Just two days before a planned Christmas break, Speaker Mike Johnson is facing down the threat of a government shutdown and demands from an incoming president that he cannot easily deliver on.

Yesterday, Trump ally Elon Musk banded with conservatives in the House and outside influencers to effectively tank a bipartisan government funding deal that included disaster aid and billions in farm assistance.

The complaint? That Uncle Sam was spending like a drunken sailor and needed to tighten the purse strings quickly.

But then Trump and Vice President-elect JD Vance dumped gasoline on the fire. In a lengthy post on X, they criticized Johnson’s continuing resolution deal as “a betrayal of our country,” and demanded that Johnson raise the debt ceiling or eliminate it entirely.

“Increasing the debt ceiling is not great but we’d rather do it on Biden’s watch,” said the joint Trump-Vance statement. “Let’s have this debate now. And we should pass a streamlined spending bill that doesn’t give [Senate Majority Leader] Chuck Schumer and the Democrats everything they want.”

The request for a debt ceiling hike blindsided many on Capitol Hill. But it didn’t come out of nowhere, we’re told.

Privately, Trump pushed Johnson to quickly raise the debt ceiling since the election, hoping to clear the decks for his post-inauguration sprint.
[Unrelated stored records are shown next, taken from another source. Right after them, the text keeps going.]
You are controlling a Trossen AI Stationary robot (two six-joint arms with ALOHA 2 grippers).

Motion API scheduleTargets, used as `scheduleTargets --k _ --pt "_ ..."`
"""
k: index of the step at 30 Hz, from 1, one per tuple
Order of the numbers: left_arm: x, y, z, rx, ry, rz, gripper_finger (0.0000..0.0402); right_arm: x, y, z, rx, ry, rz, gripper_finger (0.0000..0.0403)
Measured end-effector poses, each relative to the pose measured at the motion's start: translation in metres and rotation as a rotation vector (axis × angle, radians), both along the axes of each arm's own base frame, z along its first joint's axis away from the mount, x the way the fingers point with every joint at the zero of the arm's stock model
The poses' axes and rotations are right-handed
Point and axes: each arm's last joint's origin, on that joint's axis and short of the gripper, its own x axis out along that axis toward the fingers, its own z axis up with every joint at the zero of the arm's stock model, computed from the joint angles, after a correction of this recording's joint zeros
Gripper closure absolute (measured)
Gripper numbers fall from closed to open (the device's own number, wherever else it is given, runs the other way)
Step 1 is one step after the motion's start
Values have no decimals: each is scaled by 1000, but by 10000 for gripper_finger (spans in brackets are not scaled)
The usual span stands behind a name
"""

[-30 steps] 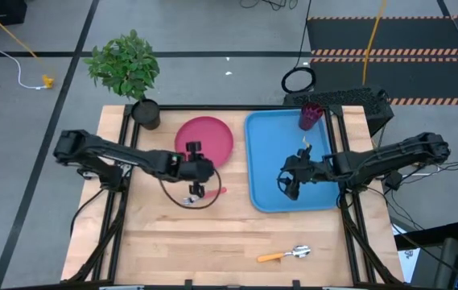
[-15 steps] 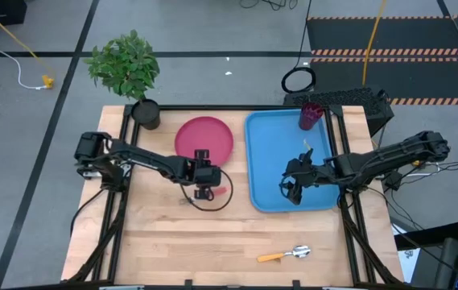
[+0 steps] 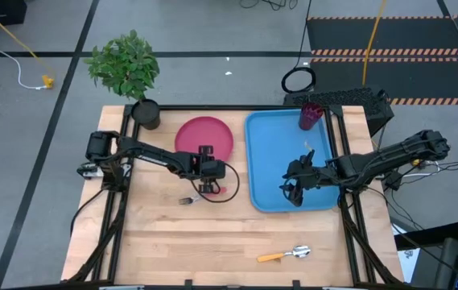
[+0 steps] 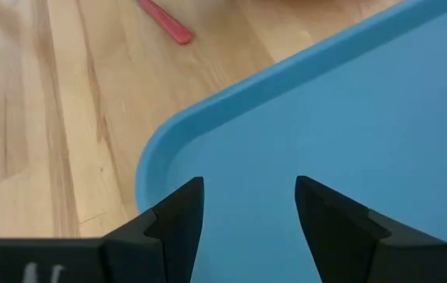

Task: Pick and place plate/cup/fork/spoon on tray
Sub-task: Put the pink plate on the blue tray

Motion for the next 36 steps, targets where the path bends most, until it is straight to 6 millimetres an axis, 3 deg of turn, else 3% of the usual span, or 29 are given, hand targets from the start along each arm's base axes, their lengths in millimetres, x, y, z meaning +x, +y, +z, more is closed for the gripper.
scheduleTargets --k 11,17,24,29,36 --pt "4 8 -1 16 -17 -31 390 -1 0 -1 4 10 -6 209" --pt "8 -6 15 69 -12 -112 381 -1 -1 0 -36 -1 -27 209" --pt "28 -31 61 132 -92 -221 392 -1 -1 6 -48 -56 -11 209" --pt "40 -40 83 178 -138 -320 387 -5 1 25 -35 -213 29 209" --pt "55 -42 97 193 -274 -517 387 -23 14 60 -149 -504 105 209"
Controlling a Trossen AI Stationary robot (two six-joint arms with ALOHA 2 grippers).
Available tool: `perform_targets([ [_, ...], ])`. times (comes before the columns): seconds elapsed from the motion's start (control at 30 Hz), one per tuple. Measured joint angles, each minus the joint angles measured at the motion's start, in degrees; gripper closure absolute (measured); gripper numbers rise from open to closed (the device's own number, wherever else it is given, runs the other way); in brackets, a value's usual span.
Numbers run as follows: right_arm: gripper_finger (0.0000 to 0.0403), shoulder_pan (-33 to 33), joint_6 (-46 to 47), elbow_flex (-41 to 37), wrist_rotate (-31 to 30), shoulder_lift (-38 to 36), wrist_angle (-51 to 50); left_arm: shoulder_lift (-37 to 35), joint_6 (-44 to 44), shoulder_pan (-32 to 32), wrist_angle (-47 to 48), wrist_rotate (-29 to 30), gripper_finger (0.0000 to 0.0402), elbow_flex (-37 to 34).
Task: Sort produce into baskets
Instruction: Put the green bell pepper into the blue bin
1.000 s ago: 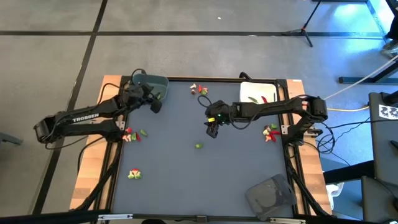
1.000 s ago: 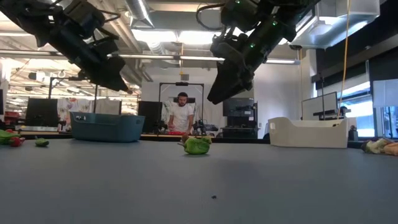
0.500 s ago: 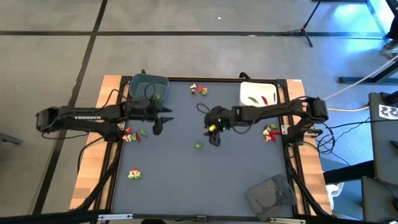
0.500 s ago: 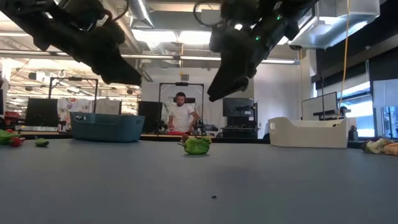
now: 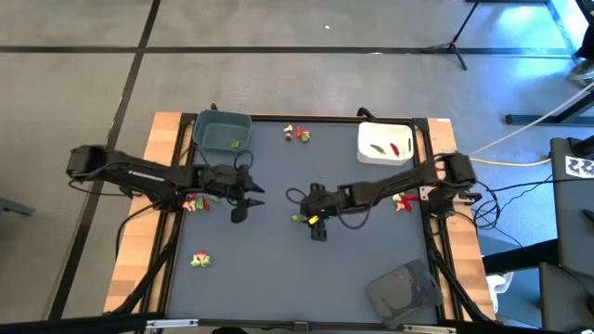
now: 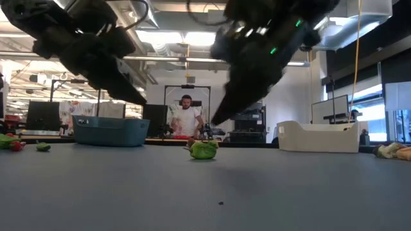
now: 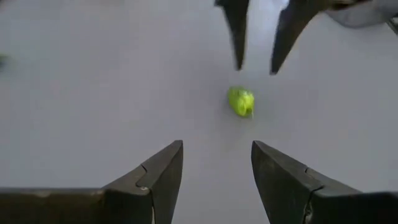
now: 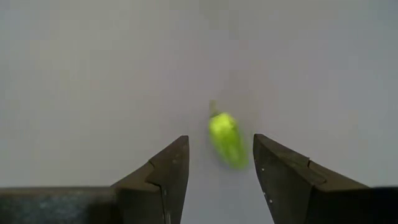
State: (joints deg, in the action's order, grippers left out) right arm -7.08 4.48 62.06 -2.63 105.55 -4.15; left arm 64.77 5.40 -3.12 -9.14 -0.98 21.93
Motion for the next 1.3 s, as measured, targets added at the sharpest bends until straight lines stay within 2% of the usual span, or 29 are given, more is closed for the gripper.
perform_targets([
  [0.13,0.0226,0.99,-3.36,-0.07,-2.26,3.92,2.20,2.74,0.75,1.06,-1.06,0.20,0.0215,-0.05],
  [0.27,0.0226,1.95,-3.84,-0.06,2.73,6.49,2.81,4.47,0.80,1.37,-2.20,0.18,0.0215,-0.03],
  [0.37,0.0234,1.87,-4.92,0.09,2.49,7.42,4.98,5.45,0.58,1.36,-4.05,0.18,0.0215,-0.04],
  [0.47,0.0269,2.07,-5.96,0.11,2.20,7.55,4.98,5.91,0.18,1.28,-5.27,0.18,0.0215,-0.04],
  [0.63,0.0362,2.18,-6.46,0.09,2.16,7.55,4.88,6.03,-2.53,1.03,-6.65,0.47,0.0215,-0.02],
  [0.7,0.0387,2.20,-7.22,0.09,2.10,7.55,4.86,6.00,-3.31,0.67,-7.77,0.80,0.0215,-0.02],
  [0.9,0.0375,2.28,-8.74,1.39,-2.22,6.17,2.91,5.99,-6.22,-0.41,-10.78,1.81,0.0215,-0.02],
  [1.07,0.0394,3.13,-7.98,1.69,-3.56,3.43,2.95,5.99,-7.25,-1.29,-14.37,1.90,0.0215,-0.02],
  [1.3,0.0390,5.64,-3.99,1.68,-5.92,1.59,4.20,5.99,-2.05,-3.22,-14.33,4.21,0.0215,-0.02],
])
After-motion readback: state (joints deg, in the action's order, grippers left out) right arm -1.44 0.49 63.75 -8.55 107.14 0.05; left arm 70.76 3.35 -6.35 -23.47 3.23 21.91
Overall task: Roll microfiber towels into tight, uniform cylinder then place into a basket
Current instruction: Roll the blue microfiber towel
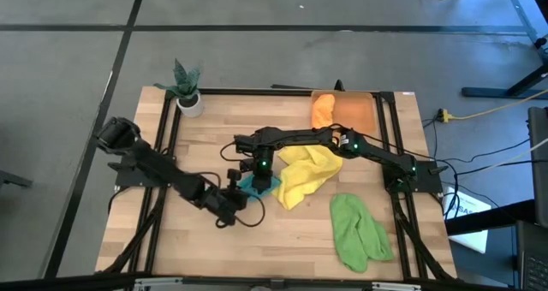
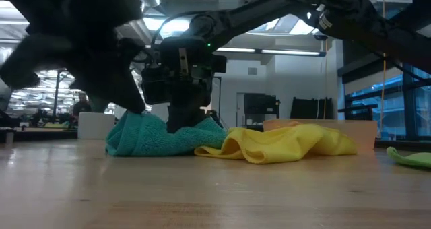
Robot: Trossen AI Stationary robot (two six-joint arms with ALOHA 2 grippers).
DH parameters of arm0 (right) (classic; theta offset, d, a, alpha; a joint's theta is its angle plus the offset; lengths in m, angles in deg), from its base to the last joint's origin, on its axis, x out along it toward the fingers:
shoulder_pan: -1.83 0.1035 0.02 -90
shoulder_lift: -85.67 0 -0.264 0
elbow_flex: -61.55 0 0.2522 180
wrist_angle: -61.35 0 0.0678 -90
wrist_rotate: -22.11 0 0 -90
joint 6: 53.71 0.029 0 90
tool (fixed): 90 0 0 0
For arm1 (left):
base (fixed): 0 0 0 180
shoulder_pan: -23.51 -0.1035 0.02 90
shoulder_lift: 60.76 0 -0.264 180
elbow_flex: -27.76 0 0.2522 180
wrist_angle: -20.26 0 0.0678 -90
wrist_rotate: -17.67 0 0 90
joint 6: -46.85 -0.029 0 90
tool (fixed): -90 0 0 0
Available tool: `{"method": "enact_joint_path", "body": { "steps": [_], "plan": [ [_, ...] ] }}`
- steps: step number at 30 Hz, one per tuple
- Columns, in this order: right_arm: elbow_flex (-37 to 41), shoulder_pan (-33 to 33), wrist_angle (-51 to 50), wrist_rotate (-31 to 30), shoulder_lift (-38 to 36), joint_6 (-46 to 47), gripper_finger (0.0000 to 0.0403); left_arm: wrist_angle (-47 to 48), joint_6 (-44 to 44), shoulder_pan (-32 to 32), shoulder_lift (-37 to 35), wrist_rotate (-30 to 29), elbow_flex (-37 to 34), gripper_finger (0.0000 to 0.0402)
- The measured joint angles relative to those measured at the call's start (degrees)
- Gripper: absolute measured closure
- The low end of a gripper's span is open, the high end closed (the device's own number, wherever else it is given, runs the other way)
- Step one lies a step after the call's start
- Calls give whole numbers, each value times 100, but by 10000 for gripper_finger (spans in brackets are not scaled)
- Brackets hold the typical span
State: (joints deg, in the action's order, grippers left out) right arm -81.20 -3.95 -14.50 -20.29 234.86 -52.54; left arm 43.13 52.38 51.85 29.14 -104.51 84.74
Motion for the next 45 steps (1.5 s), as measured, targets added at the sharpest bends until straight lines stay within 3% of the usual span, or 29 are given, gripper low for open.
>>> {"method": "enact_joint_path", "body": {
  "steps": [5, 11, 20, 33, 45],
  "plan": [
    [0, 0, -2, -57, 0, -15, 390, 26, -5, -152, 177, 45, 0, 398],
    [0, 0, 4, -59, 0, -139, 390, 65, 19, -289, 333, 526, 2, 398],
    [0, 4, 260, -57, 0, -12, 388, 94, 28, -311, 359, 624, 2, 398],
    [0, -2, 431, 155, 0, 278, 293, 223, 34, -306, 357, 667, 2, 398],
    [-211, -199, 286, 18, -336, 456, 286, 255, 158, -308, 353, 682, 2, 398]
  ]
}}
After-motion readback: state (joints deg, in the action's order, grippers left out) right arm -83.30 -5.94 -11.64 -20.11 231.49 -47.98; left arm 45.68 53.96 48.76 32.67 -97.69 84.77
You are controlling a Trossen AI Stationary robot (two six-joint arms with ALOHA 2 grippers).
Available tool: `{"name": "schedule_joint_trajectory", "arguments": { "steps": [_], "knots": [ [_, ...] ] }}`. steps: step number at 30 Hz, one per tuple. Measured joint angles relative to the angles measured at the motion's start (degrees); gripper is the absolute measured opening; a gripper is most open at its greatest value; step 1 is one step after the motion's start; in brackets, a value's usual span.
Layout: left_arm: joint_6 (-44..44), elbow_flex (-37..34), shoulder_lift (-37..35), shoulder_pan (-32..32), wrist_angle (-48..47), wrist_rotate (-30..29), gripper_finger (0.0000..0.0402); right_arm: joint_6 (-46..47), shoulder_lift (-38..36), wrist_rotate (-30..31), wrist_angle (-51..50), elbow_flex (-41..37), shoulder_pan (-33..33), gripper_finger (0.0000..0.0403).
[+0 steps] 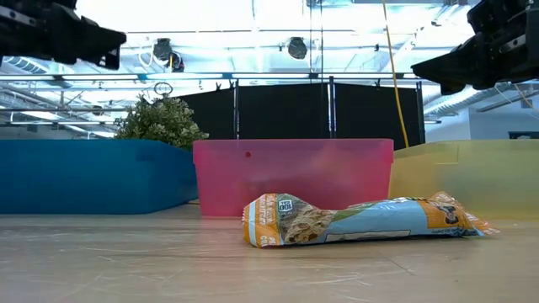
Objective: Pick and place Granola Bars by type
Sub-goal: Put the yellow granola bar into the red bin
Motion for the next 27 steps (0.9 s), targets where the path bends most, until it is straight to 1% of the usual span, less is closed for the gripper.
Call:
{"name": "schedule_joint_trajectory", "arguments": {
  "steps": [3,7,9,11,13,15,18,19,23,27],
  "knots": [
    [-0.1,-0.9,0.0,0.0,0.4,-0.1,0.0001,-0.7,0.0,0.0,0.1,0.0,0.0,0.0],
    [-0.3,-0.9,0.0,0.0,0.7,-2.9,0.0009,-5.1,1.1,0.1,4.0,1.0,0.0,0.0],
    [-0.2,-0.9,0.0,0.0,0.7,-3.5,0.002,-6.3,3.1,0.2,3.4,4.3,0.4,0.0],
    [-0.2,-0.9,0.0,0.0,0.7,-3.5,0.003,-6.6,6.4,0.3,-0.7,9.3,1.2,0.0],
    [-0.3,-0.9,0.0,0.0,0.7,-3.5,0.0037,-6.0,11.7,1.3,-5.8,15.6,2.1,0.0],
    [-0.3,-0.9,0.1,0.0,0.7,-3.5,0.0039,-4.0,18.6,4.1,-11.3,22.6,3.2,0.0],
    [-0.1,-0.9,0.1,0.0,0.7,-3.5,0.0038,0.4,31.1,6.4,-22.7,34.7,4.5,0.0],
    [-0.1,-0.9,0.1,0.0,0.7,-3.5,0.0036,2.0,35.4,6.2,-26.7,38.8,4.9,0.0],
    [-0.3,-0.9,0.1,0.0,0.3,-3.5,0.003,6.1,52.1,3.2,-40.5,54.6,6.4,0.0],
    [-0.7,-0.9,0.1,0.0,-0.7,-3.5,0.0024,8.7,66.0,-3.7,-50.6,69.3,7.3,0.0004]
  ]
}}
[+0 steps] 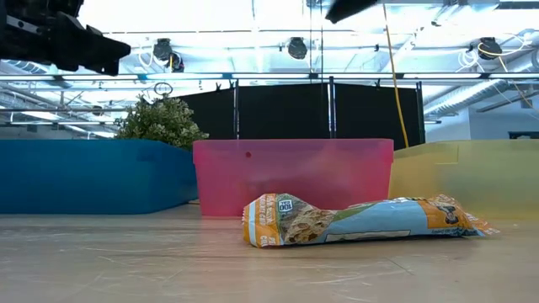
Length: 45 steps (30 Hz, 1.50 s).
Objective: Pick and place Granola Bars by type
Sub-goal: Put the yellow granola bar into the red bin
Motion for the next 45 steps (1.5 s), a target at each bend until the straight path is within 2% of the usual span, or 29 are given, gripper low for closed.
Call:
{"name": "schedule_joint_trajectory", "arguments": {
  "steps": [5,12,17,21,30,41,45],
  "knots": [
    [0.0,0.0,0.0,0.0,-1.2,0.0,0.0011,-2.0,11.9,-8.4,-3.6,12.0,1.0,0.0054],
    [-0.1,0.0,0.0,0.0,-3.0,0.0,0.001,-4.0,20.2,-16.8,-1.9,14.8,2.8,0.0164],
    [-0.8,0.0,0.0,0.0,-5.2,0.0,0.0039,-4.3,23.3,-16.5,-1.1,14.8,4.9,0.0225],
    [-1.9,0.0,0.0,0.0,-6.2,0.0,0.0053,-2.7,26.1,-14.0,-1.7,14.5,5.5,0.0254],
    [-2.5,0.0,0.0,0.0,-6.4,0.0,0.0058,3.3,28.3,-10.9,-1.2,11.6,5.6,0.0266],
    [-2.7,0.0,0.0,0.0,-8.2,0.0,0.0058,3.9,28.3,-11.2,0.4,6.3,5.6,0.0253],
    [-2.7,0.0,0.0,0.0,-8.3,0.0,0.0058,2.7,28.2,-11.2,1.3,5.1,5.6,0.0235]
  ]
}}
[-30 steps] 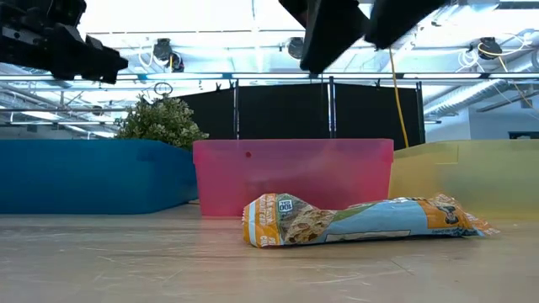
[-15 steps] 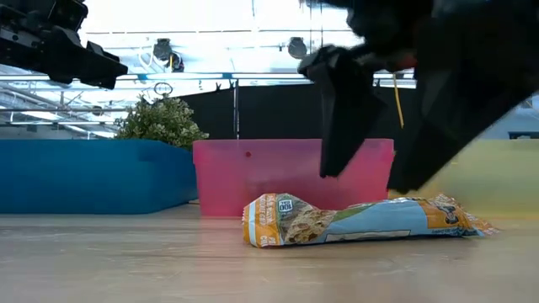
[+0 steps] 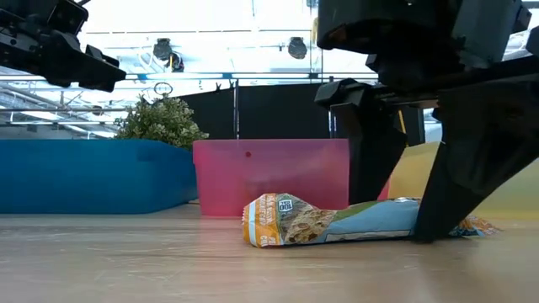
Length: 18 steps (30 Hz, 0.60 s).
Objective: Pick and place Granola Bars by type
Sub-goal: Put the yellow granola bar into the red bin
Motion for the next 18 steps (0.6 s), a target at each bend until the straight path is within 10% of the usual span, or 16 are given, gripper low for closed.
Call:
{"name": "schedule_joint_trajectory", "arguments": {
  "steps": [11,18],
  "knots": [
    [-0.2,0.0,0.0,0.0,0.2,0.0,0.0058,-2.3,-1.0,-3.1,1.7,-0.3,-0.6,0.0076],
    [-0.2,0.0,0.0,0.0,0.2,0.0,0.0058,-4.7,-5.9,-2.5,7.8,-0.4,-1.2,0.0047]
  ]
}}
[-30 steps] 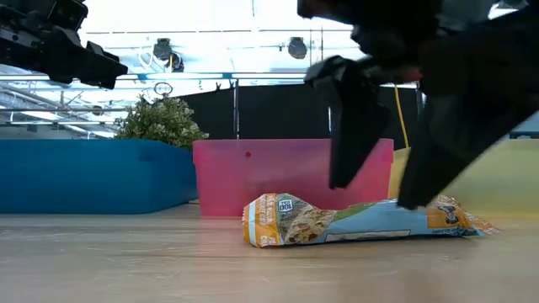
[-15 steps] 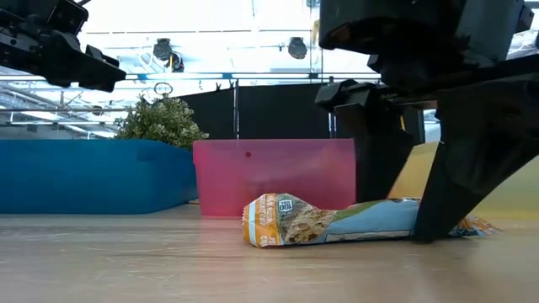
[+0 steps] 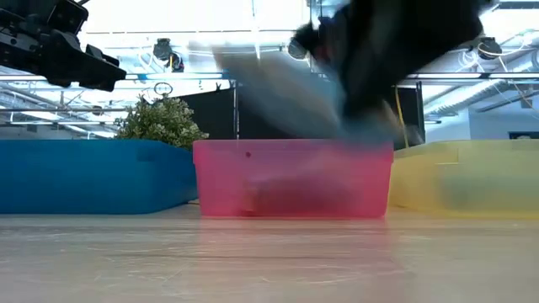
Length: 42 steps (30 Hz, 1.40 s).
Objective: Pick and place Granola Bars by type
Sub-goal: Put the yellow granola bar into the red bin
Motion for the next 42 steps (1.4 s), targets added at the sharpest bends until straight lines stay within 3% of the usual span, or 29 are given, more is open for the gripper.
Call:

The speaker, POLITICO has learned, refused to take the request seriously — probably because he knows any debt ceiling increase would mean major concessions to Democrats, which could in turn mean kissing his speaker’s gavel goodbye.

Johnson’s not wrong about that: Even before Trump made his debt ceiling demand, some conservatives were so peeved with the CR that they were threatening to oppose Johnson’s bid for speaker early next year. Are those members really going to get behind a snap debt ceiling hike just because Trump said jump?

But from the perspective of Trump’s circle, if Johnson had heeded Trump’s advice from the start, the president-elect would have protected him from any conservative blowback, allowing him to emerge with his gavel intact. Now, Trump and his brain trust feel frustrated that Johnson gave away concessions to Democrats without giving Trump the debt ceiling hike he wanted.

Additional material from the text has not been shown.